James Joyce is essentially credited with coining the word epiphany, in a secular sense. For example, in the short story The Dead, the main character, Gabriel, has an epiphany when he realizes there is more to his wife than he previously thought. I know, the story is more complex than that, but that summary is basically the meat and potatoes of it. I can’t think of many moments in my life where meaning and substance had an iridescent glow that just spoke to me. Well, it probably happened, but I was too obtuse to notice. Is it an epiphany when I realized my then girlfriend would be the woman I would marry? It’s arguable that is not an epiphany but culmination of feelings that built over time. Epiphanies seem to have more of an instantaneous nature.

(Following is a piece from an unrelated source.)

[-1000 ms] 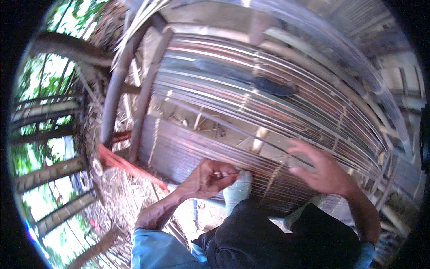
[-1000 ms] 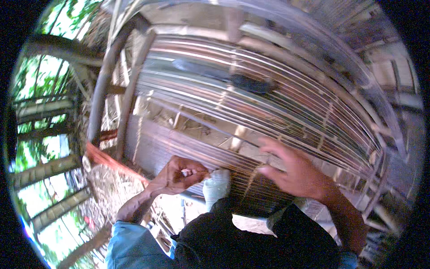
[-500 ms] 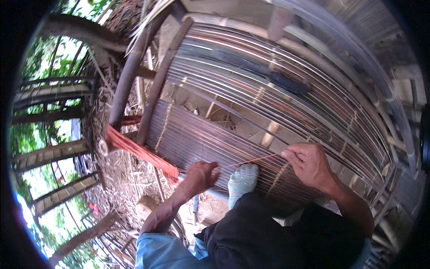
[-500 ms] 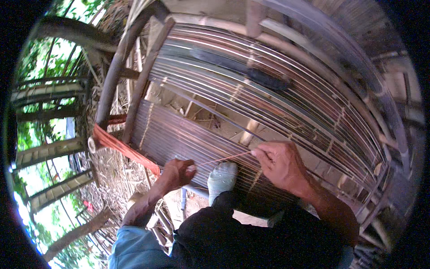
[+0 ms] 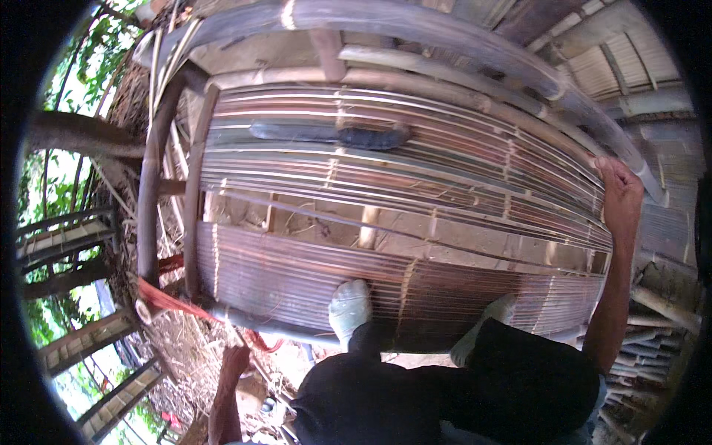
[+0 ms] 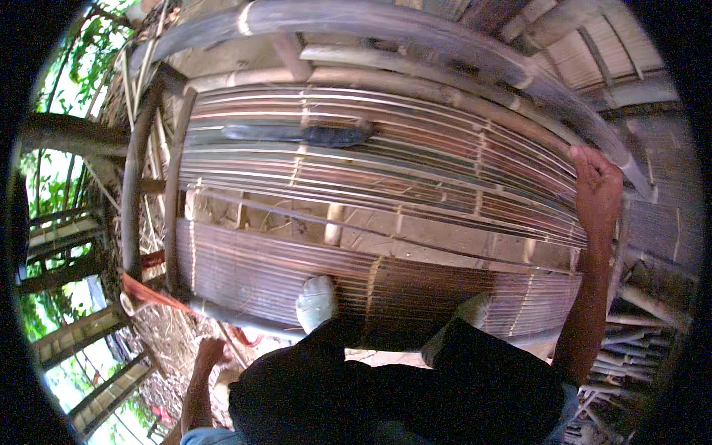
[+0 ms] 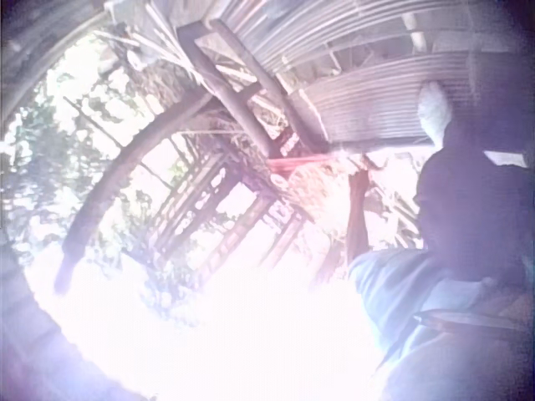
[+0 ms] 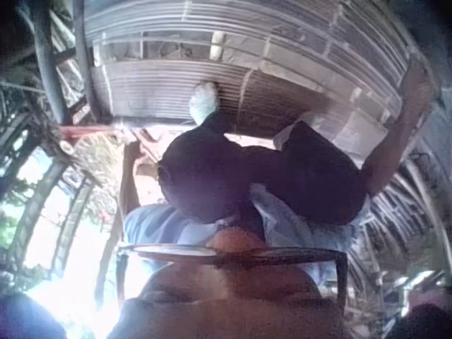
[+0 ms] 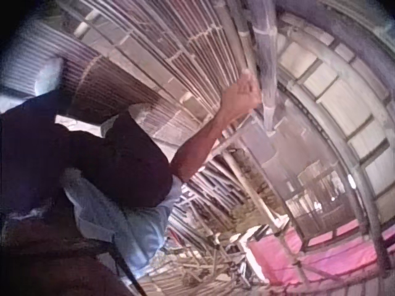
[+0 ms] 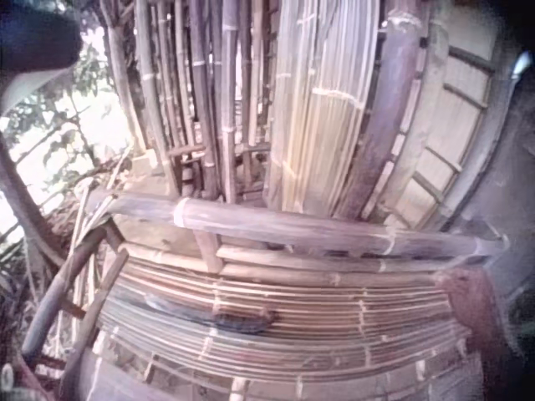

I’m not writing to argue the semantics of the word but to share an epiphany I know I DID have recently. This moment has had a profound effect on how I view life and how I’m going to live mine from this point forward. I realized just because I’ve been doing something, I don’t always have to do that thing. Part of the beauty of being an adult is the ability to make life changes and independent decisions. So, from this point forward, I will no longer be constrained by the shackles of Right Guard deodorant. Right Guard has ruined the underarms of many of my shirts, made embarrassing stains on the fronts of t-shirts, and felt just icky and cold.
When I was at the grocery store the other day, I experienced a feeling of paralysis in my arm as I went to grab the Right Guard from the shelf to put it in my shopping cart. It’s like an unknown force was holding my arm doing, whispering in my ear, “No, Right Guard sucks. Get something else. Right Guard is gross.”
As I reached for the Degree, I knew my life was headed in the right direction.